While the NCD promises to drive adoption of NGS in precision oncology, some oncologists have been vocal about the fact that NGS tumor profiling ends up helping a minority of their patients. An oft-cited study, published in 2015 by Funda Meric-Bernstam and colleagues from MD Anderson Cancer Center, reported that out of 2,000 patients who received genomic testing at the facility, 39 percent had an actionable mutation, but only 116 patients received a genotype-matched drug, and even fewer got on a genotype-guided clinical trial.

Even when NGS identifies an actionable biomarker and drug, oncologists often find that their patients have difficulty getting the drug, or don't meet eligibility criteria to get on the trial, or are too sick and die before they can get access to genomically matched therapy. Moreover, the only randomized controlled study investigating the benefits of NGS-guided cancer treatment, SHIVA, has raised more questions about the extent to which genomically informed precision oncology approaches are improving patient outcomes. 


Mitra is hoping to show through its clinical utility studies that CANscript can do better in terms of getting patients quickly on cancer treatments that will improve their outcomes. Parker Cassidy, Mitra's chief commercial officer, has previously said that CANscript can deliver actionable results for almost 75 percent of patient samples that the company receives.

The ongoing clinical utility study in the US, entitled CANscript Clinical Outcomes in a Real-World Setting-2 (ANCERS-2), will involve 800 patients with advanced solid cancers whose doctors order CANscript and inform therapy based on the results. The patients will then be followed to evaluate how they responded to treatment. After stopping treatment, patients will continue to be followed for up to two years to gauge survival.
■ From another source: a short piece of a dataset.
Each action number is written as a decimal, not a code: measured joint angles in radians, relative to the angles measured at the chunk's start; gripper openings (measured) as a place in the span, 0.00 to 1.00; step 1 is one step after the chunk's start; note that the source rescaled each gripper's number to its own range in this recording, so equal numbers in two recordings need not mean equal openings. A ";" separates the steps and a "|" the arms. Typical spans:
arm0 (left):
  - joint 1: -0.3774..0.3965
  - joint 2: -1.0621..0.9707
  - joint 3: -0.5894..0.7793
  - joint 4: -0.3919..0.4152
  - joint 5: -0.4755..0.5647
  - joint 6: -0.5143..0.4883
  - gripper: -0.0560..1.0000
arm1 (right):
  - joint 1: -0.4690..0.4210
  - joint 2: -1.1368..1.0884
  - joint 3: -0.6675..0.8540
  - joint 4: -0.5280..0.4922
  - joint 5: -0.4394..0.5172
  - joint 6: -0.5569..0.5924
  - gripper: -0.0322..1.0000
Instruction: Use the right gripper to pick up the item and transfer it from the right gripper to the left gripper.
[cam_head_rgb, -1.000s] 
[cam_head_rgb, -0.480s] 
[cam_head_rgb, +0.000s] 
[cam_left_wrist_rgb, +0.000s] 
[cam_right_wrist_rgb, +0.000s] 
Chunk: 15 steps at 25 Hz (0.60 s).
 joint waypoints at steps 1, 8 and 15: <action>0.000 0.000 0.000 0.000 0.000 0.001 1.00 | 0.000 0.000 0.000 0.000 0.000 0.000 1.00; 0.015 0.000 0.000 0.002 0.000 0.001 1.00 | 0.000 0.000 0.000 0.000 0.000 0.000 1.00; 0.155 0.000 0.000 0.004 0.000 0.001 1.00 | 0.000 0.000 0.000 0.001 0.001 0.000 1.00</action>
The clinical utility study in India (ANCERS) is similarly designed.

Mitra is also conducting economic modeling to demonstrate that CANScript can save the healthcare system money by helping patients avoid ineffective or more toxic treatments.

"Payors love paying for what works but they'll want to know what's the impact on their system or on their group of patients," Mundy said.
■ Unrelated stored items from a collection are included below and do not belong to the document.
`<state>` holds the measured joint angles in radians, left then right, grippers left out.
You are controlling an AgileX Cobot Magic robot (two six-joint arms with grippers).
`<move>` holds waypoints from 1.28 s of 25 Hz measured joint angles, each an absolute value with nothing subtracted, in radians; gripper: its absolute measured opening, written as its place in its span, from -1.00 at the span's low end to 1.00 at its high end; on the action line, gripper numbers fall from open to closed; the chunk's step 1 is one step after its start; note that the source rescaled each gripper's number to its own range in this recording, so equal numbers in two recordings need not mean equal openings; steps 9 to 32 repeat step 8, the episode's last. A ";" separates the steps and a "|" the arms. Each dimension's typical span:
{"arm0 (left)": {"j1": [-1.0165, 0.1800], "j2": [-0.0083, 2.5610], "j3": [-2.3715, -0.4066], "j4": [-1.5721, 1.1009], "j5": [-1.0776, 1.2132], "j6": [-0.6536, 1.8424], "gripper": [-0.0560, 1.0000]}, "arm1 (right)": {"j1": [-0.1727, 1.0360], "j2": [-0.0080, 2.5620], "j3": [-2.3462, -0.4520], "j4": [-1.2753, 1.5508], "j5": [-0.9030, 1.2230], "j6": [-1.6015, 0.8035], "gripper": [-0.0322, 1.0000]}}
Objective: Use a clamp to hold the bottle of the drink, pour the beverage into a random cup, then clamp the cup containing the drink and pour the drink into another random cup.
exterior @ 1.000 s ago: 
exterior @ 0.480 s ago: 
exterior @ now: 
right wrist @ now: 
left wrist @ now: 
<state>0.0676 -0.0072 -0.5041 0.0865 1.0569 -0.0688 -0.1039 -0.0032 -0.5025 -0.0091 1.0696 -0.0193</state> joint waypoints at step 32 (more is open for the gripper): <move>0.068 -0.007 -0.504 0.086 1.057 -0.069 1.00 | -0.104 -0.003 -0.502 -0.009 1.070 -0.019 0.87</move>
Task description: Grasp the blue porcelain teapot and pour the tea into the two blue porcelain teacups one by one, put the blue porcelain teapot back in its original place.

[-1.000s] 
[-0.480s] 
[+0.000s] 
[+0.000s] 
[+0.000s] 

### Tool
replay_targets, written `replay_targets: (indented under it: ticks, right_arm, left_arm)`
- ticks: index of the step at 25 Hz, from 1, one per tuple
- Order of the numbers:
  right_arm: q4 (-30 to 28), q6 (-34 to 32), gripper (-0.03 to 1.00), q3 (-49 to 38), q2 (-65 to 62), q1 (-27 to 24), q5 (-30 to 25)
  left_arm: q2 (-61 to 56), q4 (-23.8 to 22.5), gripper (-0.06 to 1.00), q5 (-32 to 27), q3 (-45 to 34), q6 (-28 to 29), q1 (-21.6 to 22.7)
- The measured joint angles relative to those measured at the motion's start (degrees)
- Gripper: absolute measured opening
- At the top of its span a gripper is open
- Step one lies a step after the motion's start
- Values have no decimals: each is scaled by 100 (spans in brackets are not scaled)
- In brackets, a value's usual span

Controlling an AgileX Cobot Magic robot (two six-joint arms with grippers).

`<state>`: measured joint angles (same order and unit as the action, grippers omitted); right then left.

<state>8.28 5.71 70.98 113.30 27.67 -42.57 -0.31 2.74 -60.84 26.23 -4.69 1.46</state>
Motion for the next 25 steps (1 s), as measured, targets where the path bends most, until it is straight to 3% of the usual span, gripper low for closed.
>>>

The company's strategy is to first secure coverage and payment from private payors and then tackle Medicare. The Protecting Access to Medicare Act, signed into law in 2014, established a market-based pricing system for lab tests where Medicare payment for a test is calculated based on the weighted median of private payor rates."Given PAMA, it's wise to establish your commercial payment track record first, before you go for Medicare," Mundy said.